Plant sources of iron

Posted on 30th December 2016

World Health Organisation (WHO) states that approximately 2 billion of the World’s population (30%) have iron deficiency anaemia (1). Some these cases are due to impaired absorption, but the major part is related to malnutrition and undernutrition. (Malnourished should not be confounded with undernourished. The former means that the individual’s diet is lacking certain macro- and/or micronutrients, the latter – that the individual is consistently not eating enough.)
 
There have been some concerns expressed recently by diverse public health experts (and “experts” as well) about the prevalence of iron deficiency anaemia in teenage (aged 12-18) girls and some of those proclaiming these concerns put an emphasis on the increasing “trend” in becoming vegetarians or vegans.
 
Let us have a look.
100 g of braised beef contain 2.7 mg of iron;
100 g of cooked lamb – 1.1 mg;
100 g of roasted turkey – 1.2 mg;
100 g of boiled red kidney beans – 2.5 mg;
100 g of boiled red split lentils – 2.4 mg;
100 g of boiled soya beans – 3.0 mg;
100 g of cashew nuts – 6.2 mg;
100 g of tahini (hulled sesame seed) paste – 10.6 mg;
100 g of pumpkin seeds – 10.0 mg (2)
 
Recommended daily allowance for iron for girls aged 9-13 is 8 mg/day; for girls aged 14-18 – 15 mg/day; for pre-menopausal women – 18 mg/day; men and post-menopausal women – 8 mg/day (3).

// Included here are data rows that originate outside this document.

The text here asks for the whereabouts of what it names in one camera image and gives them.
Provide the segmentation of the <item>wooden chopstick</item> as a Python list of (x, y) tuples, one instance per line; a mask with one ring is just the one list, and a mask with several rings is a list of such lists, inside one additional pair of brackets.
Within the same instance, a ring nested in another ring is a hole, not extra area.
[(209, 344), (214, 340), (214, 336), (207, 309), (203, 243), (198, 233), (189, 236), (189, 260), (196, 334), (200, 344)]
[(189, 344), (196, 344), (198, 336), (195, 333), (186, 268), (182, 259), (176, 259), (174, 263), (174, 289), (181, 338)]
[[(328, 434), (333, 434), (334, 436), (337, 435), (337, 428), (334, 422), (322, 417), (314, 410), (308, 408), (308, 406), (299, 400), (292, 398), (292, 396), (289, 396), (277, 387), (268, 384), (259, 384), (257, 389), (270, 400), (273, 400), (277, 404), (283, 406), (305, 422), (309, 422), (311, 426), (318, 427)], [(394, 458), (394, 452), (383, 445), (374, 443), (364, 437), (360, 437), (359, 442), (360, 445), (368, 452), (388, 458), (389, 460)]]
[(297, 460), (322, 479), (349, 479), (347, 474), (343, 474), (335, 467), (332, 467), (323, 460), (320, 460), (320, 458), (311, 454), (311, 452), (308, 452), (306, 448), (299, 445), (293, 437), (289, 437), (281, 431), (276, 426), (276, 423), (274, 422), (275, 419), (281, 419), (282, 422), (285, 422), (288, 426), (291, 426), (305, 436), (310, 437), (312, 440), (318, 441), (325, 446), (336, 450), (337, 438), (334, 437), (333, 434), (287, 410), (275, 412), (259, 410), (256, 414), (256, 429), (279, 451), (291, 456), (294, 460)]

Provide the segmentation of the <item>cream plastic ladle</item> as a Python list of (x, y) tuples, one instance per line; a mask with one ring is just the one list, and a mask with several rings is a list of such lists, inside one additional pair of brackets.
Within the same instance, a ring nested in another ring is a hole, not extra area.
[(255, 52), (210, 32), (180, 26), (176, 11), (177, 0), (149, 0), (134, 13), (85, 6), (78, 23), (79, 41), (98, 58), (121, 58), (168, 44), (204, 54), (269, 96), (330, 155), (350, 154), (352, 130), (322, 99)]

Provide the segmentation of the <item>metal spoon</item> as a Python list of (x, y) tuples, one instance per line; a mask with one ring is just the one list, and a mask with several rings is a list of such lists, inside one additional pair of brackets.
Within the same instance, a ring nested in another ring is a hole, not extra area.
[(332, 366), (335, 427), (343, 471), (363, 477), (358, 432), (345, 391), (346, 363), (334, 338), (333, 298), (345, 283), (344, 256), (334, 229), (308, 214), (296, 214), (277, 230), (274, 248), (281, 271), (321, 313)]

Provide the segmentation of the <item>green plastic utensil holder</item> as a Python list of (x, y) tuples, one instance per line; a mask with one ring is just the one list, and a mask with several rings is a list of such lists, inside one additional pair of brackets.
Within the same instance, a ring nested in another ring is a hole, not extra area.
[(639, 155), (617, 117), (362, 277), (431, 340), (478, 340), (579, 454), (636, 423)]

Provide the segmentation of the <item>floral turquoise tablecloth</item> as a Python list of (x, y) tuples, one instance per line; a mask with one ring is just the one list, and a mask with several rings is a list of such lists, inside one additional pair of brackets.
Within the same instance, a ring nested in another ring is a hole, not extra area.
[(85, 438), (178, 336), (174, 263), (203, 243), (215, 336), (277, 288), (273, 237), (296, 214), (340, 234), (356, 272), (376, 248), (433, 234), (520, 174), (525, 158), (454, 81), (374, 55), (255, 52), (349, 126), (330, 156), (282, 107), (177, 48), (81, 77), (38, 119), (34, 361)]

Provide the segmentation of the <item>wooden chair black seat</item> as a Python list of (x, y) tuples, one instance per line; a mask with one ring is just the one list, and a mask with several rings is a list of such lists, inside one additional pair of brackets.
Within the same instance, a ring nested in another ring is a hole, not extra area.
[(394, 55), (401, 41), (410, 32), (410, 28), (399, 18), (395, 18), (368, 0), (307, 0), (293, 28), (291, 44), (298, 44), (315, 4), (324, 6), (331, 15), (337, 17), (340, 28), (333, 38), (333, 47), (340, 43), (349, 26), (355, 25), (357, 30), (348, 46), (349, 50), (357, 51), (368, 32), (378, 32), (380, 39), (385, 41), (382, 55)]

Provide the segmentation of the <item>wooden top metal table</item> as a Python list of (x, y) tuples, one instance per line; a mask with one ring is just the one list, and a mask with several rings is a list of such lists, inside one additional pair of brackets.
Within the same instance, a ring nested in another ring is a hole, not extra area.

Adjusting the portion size – for example, one portion of beef is 70 g, whereas one portion of cooked lentils is 70-100 g, nuts or seeds – 30-50 g (4) and considering that one should consume twice as much iron from plant sources (“non-heme”, as opposed to “heme” iron from animal sources) because of lower bioavailability (3), it is rather clear that one can get more than sufficient quantity of daily iron exclusively from plant-based sources. If we increase the absorption of the mineral combining iron-rich foods with foods containing vitamin C, such as citrus fruits, bell peppers, tomatoes, kale, rocket and similar, the whole task of reaching the recommended daily intake gets even easier. 
 
On the other hand, consuming dairy products together with iron-rich foods decreases iron absorption because of the calcium contained in dairy. Drinking tea or coffee during meals has the same effect. Tea, both black and green, and coffee contain tannins, substances that bind to iron molecules and prevent their absorption and assimilation by the body (3).
 
Bottom line: provided there are no underlying health conditions influencing iron absorption and following the above mentioned advice: a) eating 2x more iron from plant sources than would be recommended for iron from animal sources; b) combining iron-rich foods with vitamin C-rich foods; c) avoiding absorption-impairing combinations one can get as much iron as one’s body requires purely from plant sources.
 
1.        WHO. WHO | Micronutrient deficiencies. WHO. World Health Organization; 2015.
2.        Finglas P, Roe M, Pinchen H, Berry R, Church S, Dodhia S, et al. McChance and Widdowson’s The Composition of Foods. Cambridge, UK; 2015. 630 p.
3.        NIH. Iron, Dietary Supplement Fact Sheet. NIH Health Information. 2016.